À l’inverse, à l’égard de l’Ukraine, le président américain souhaitait décourager la poursuite de la guerre en la rendant onéreuse, humainement, politiquement et économiquement. Toutes les brimades, les humiliations, les traités inégaux sur les terres rares, etc. imposés à l’Ukraine avaient comme but de signaler la fin du « chèque en blanc américain » à l’effort de guerre ukrainien. Comme si le pays était victime d’un aléa moral qui le conduirait à une « guerre à outrance » car il ne supporterait pas le coût réel de la guerre, grâce aux subventions américaines.
Ce modèle transactionnel du processus de paix est fondé sur la modification du calcul coût/bénéfice pour les ennemis. Si le gain espéré à la guerre est inférieur au gain promis par la paix, alors les ennemis peuvent devenir des partenaires de deal et conclure la paix. Dans cette vision, la paix n’est ni en haut de la cage d’ascenseur ni une des issues provisoires d’un rond-point ; elle est le résultat d’un calcul économique. D’où la nécessité d’exclure les diplomates de métier du processus : ils sont régulièrement accusés par la Maison Blanche de bureaucratiser les relations internationales en général et le processus de paix en Ukraine en particulier. D’où la nécessité également de suspendre les hostilités rapidement afin de stabiliser le calcul de chacun des ennemis. En effet, si la Russie continuait à gagner du terrain durant les discussions, le calcul coût/bénéfice de la paix changerait pour Moscou.
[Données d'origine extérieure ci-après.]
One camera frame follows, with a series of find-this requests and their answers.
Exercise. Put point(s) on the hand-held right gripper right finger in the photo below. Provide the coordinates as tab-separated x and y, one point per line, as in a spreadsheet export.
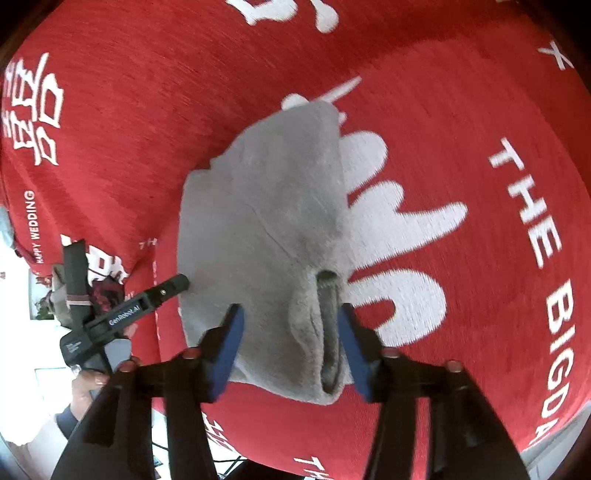
355	355

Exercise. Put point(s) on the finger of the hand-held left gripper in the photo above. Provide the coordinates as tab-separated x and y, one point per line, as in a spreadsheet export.
166	290
76	281

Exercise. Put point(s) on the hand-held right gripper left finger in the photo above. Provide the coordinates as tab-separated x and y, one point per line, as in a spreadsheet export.
226	355

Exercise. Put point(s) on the grey knit sweater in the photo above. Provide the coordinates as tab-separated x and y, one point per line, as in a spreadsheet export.
258	221

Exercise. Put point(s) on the person's left forearm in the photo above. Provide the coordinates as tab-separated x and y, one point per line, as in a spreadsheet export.
67	422

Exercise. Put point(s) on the person's left hand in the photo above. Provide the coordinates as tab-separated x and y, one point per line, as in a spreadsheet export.
87	390

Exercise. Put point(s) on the red printed blanket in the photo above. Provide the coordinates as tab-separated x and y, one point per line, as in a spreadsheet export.
438	115
On le voit : le « deal » ukrainien pour Trump est moins qu’un contrat, c’est un pur troc, avec tout ce que cela comporte de précarité. Le « contrat » de paix inspiré par les philosophes des Lumières dépasse le différend en l’exprimant de façon juridique. Le « troc », lui organise une transaction qui reflète le rapport de force militaire. Il peut donc être remis en question lorsque le rapport de force est structurellement modifié.
Les limites de cette vision sont en train de se manifester à leur avocat lui-même : Donald Trump revient à une vision « western » du processus de paix en appelant à des discussions directes entre les chefs des deux États. En somme, au vu de l’impossibilité de conclure un « deal », il semble se diriger vers un « duel » où les patrons des camps en présence soldent leur différend. Les pourparlers de paix ne sont, dans cette optique, qu’une affaire de préparation des deux champions : la rencontre entre les « hommes forts », intense et rapide, permettrait de solder la situation pour l’ensemble du continent. La paix ne prendrait pas plus l’ascenseur européen qu’elle ne naviguerait dans le rond-point russe ; elle surviendrait, comme une étincelle, du frottement direct entre les « grands hommes ».
Des GPS différents
Un Européen averti en vaut deux : dans les rapports de force durables avec la Russie et les États-Unis, il ne faut pas compter sur une grammaire commune des relations internationales. Un ascenseur ne peut qu’aller vers le haut. Un rond-point conduit à de multiples destinations.
Quant au duel suivi d’un deal, il a la fragilité des rapports de force transitoirement stabilisés par la volonté des hommes forts. Ce qui manque aujourd’hui aux parties en présence, c’est un chemin de négociation commun ; or leurs GPS respectifs ne sont pas réglés sur les mêmes algorithmes.